![For For](/uploads/1/2/5/5/125501521/967950702.png)
INFO: Refers to document CISAppleOSX10.12Benchmarkv1.0.0.pdf, available at USAGE: 1SetOrganizationPriorities Policy: Generally 'Once per computer' unless organizational values change. Admins set organizational compliance for each listed item, which gets written to plist. The values default to 'true,' meaning if an organization wishes to disregard a given item they must set the value to false by changing the associated comment: OrgScore11='true' or OrgScore11='false' The script writes to /Library/Application Support/SecurityScoring/orgsecurityscore.plist by default.
NOTES: Item '1.1 Verify all Apple provided software is current' is disabled by default. Item '5.6 Enable OCSP and CRL certificate checking' is disabled by default. 2SecurityAuditCompliance Policy: Some recurring trigger to track compliance over time. Reads the plist at /Library/Application Support/SecurityScoring/orgsecurityscore.plist. For items prioritized (listed as 'true,') the script queries against the current computer/user environment to determine compliance against each item. Non-compliant items are recorded at /Library/Application Support/SecurityScoring/orgaudit 2.5AuditList Extension Attribute Set as Data Type 'String.'
Jul 6, 2016 - Learning Git is essential if you want to be an advanced developer. We show how to set up, learn and use Git and GitHub on your Mac.

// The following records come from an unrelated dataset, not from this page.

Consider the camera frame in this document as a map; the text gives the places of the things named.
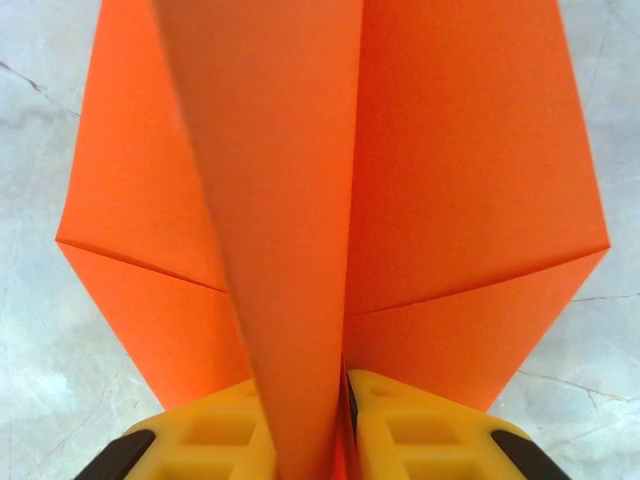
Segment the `gray concrete floor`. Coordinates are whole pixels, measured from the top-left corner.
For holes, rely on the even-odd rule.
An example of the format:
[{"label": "gray concrete floor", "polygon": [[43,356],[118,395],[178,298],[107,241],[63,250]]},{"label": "gray concrete floor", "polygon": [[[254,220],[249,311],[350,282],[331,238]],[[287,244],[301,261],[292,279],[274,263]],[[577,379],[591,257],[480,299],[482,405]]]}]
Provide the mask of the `gray concrete floor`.
[{"label": "gray concrete floor", "polygon": [[[575,479],[640,479],[640,2],[561,6],[614,248],[492,412]],[[53,242],[98,10],[0,0],[0,479],[71,478],[160,411]]]}]

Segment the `orange paper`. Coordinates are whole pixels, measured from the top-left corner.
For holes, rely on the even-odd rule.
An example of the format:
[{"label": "orange paper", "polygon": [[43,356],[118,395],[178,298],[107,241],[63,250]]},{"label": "orange paper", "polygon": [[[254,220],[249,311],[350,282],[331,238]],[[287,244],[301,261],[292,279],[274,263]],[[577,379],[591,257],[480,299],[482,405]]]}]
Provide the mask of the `orange paper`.
[{"label": "orange paper", "polygon": [[283,480],[345,468],[342,354],[486,408],[608,248],[557,5],[104,0],[57,240],[167,408],[255,376]]}]

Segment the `gray marble surface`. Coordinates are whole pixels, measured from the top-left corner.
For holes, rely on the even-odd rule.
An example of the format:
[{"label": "gray marble surface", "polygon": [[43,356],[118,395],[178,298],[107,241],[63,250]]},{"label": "gray marble surface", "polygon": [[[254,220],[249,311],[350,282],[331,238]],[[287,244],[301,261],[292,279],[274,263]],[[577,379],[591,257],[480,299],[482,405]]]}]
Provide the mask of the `gray marble surface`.
[{"label": "gray marble surface", "polygon": [[[561,2],[614,248],[492,407],[640,479],[640,2]],[[71,478],[160,411],[52,241],[99,0],[0,0],[0,479]]]}]

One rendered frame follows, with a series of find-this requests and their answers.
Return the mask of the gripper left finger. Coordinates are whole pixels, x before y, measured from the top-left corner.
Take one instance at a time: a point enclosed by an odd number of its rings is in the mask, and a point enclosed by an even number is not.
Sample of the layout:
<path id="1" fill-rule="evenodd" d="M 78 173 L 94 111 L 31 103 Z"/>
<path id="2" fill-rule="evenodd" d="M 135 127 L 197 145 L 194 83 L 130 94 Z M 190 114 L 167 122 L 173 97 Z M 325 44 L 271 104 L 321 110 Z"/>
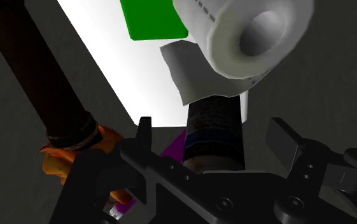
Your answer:
<path id="1" fill-rule="evenodd" d="M 147 224 L 222 224 L 218 198 L 196 175 L 151 148 L 151 118 L 142 117 L 136 137 L 110 154 L 84 150 L 76 156 L 49 224 L 120 224 L 103 211 L 107 194 L 128 189 L 146 207 Z"/>

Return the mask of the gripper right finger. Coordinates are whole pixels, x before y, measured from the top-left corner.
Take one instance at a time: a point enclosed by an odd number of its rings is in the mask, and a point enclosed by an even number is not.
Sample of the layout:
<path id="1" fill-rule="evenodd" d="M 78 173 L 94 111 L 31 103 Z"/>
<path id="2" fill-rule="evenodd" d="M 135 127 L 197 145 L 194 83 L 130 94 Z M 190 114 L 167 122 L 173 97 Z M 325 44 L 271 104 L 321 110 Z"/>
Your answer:
<path id="1" fill-rule="evenodd" d="M 327 186 L 357 215 L 357 148 L 336 153 L 319 141 L 302 137 L 278 117 L 269 120 L 266 143 L 289 172 L 287 186 L 274 204 L 281 224 L 357 224 L 357 217 L 319 197 L 321 187 Z"/>

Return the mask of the purple tube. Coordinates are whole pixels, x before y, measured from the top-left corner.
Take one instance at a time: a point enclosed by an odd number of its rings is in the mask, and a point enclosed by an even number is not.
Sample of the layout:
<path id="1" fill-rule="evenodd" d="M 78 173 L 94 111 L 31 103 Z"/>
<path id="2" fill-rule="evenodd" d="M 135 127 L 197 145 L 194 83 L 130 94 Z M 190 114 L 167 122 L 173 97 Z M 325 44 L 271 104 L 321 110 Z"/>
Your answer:
<path id="1" fill-rule="evenodd" d="M 182 131 L 168 147 L 160 154 L 161 157 L 171 157 L 177 162 L 183 161 L 183 147 L 186 130 Z M 121 219 L 124 214 L 136 203 L 125 189 L 115 190 L 109 194 L 109 199 L 103 211 L 115 220 Z"/>

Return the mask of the dark bottle with blue band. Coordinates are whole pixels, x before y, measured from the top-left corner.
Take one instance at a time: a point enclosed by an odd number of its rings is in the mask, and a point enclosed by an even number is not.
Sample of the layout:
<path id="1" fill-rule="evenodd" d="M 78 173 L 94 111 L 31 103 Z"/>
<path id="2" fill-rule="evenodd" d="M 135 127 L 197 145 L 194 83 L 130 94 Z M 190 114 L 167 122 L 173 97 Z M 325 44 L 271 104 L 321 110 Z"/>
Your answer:
<path id="1" fill-rule="evenodd" d="M 196 174 L 245 169 L 239 96 L 210 96 L 189 105 L 183 165 Z"/>

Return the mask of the plunger with orange cup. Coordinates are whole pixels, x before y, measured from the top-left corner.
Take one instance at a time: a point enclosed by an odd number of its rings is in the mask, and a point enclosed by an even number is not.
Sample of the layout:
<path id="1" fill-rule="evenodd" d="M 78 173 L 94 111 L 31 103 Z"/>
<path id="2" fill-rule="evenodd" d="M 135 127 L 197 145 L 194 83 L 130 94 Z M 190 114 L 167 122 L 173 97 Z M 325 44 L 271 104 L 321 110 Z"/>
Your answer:
<path id="1" fill-rule="evenodd" d="M 122 140 L 85 110 L 43 39 L 25 0 L 0 0 L 0 52 L 46 128 L 42 170 L 65 183 L 84 148 L 110 153 Z"/>

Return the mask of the white toilet paper roll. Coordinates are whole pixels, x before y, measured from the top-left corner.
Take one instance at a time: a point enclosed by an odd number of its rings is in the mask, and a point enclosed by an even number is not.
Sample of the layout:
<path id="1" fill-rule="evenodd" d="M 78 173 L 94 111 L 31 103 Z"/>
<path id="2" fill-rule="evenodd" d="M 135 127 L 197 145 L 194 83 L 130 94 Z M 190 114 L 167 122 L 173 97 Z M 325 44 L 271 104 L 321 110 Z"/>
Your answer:
<path id="1" fill-rule="evenodd" d="M 161 47 L 183 105 L 235 97 L 280 63 L 305 34 L 314 0 L 172 0 L 193 41 Z"/>

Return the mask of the green flat box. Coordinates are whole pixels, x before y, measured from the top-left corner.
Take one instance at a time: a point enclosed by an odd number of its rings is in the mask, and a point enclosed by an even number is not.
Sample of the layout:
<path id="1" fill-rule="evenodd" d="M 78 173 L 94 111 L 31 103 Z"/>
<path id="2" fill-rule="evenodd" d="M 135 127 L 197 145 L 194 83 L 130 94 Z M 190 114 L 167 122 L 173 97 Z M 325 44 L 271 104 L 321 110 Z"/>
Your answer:
<path id="1" fill-rule="evenodd" d="M 184 39 L 189 35 L 173 0 L 120 0 L 120 4 L 134 41 Z"/>

Reads contents of /Library/Application Support/SecurityScoring/orgaudit file and records to Jamf Pro inventory record. 2.6AuditCount Extension Attribute Set as Data Type 'Integer.' Reads contents of /Library/Application Support/SecurityScoring/orgaudit file and records count of items to Jamf Pro inventory record.
Usable with smart group logic (2.6AuditCount greater than 0) to immediately determine computers not in compliance. 3SecurityRemediation Policy: Some recurring trigger to enforce compliance over time. Reads the plist at /Library/Application Support/SecurityScoring/orgsecurityscore.plist. For items prioritized (listed as 'true,') the script applies recommended remediation actions for the client/user. SCORED CIS EXCEPTIONS:.
Does not implement pwpolicy commands (5.2.1 - 5.2.8). Audits but does not actively remediate (due to alternate profile/policy functionality within Jamf Pro):. 2.4.4 Disable Printer Sharing. 2.6.1 Enable FileVault. 2.7.4 iCloud Drive Document sync.
2.7.5 iCloud Drive Desktop sync. 2.11 Java 6 is not the default Java runtime.
5.12 Create a custom message for the Login Screen. 5.13 Create a Login window banner.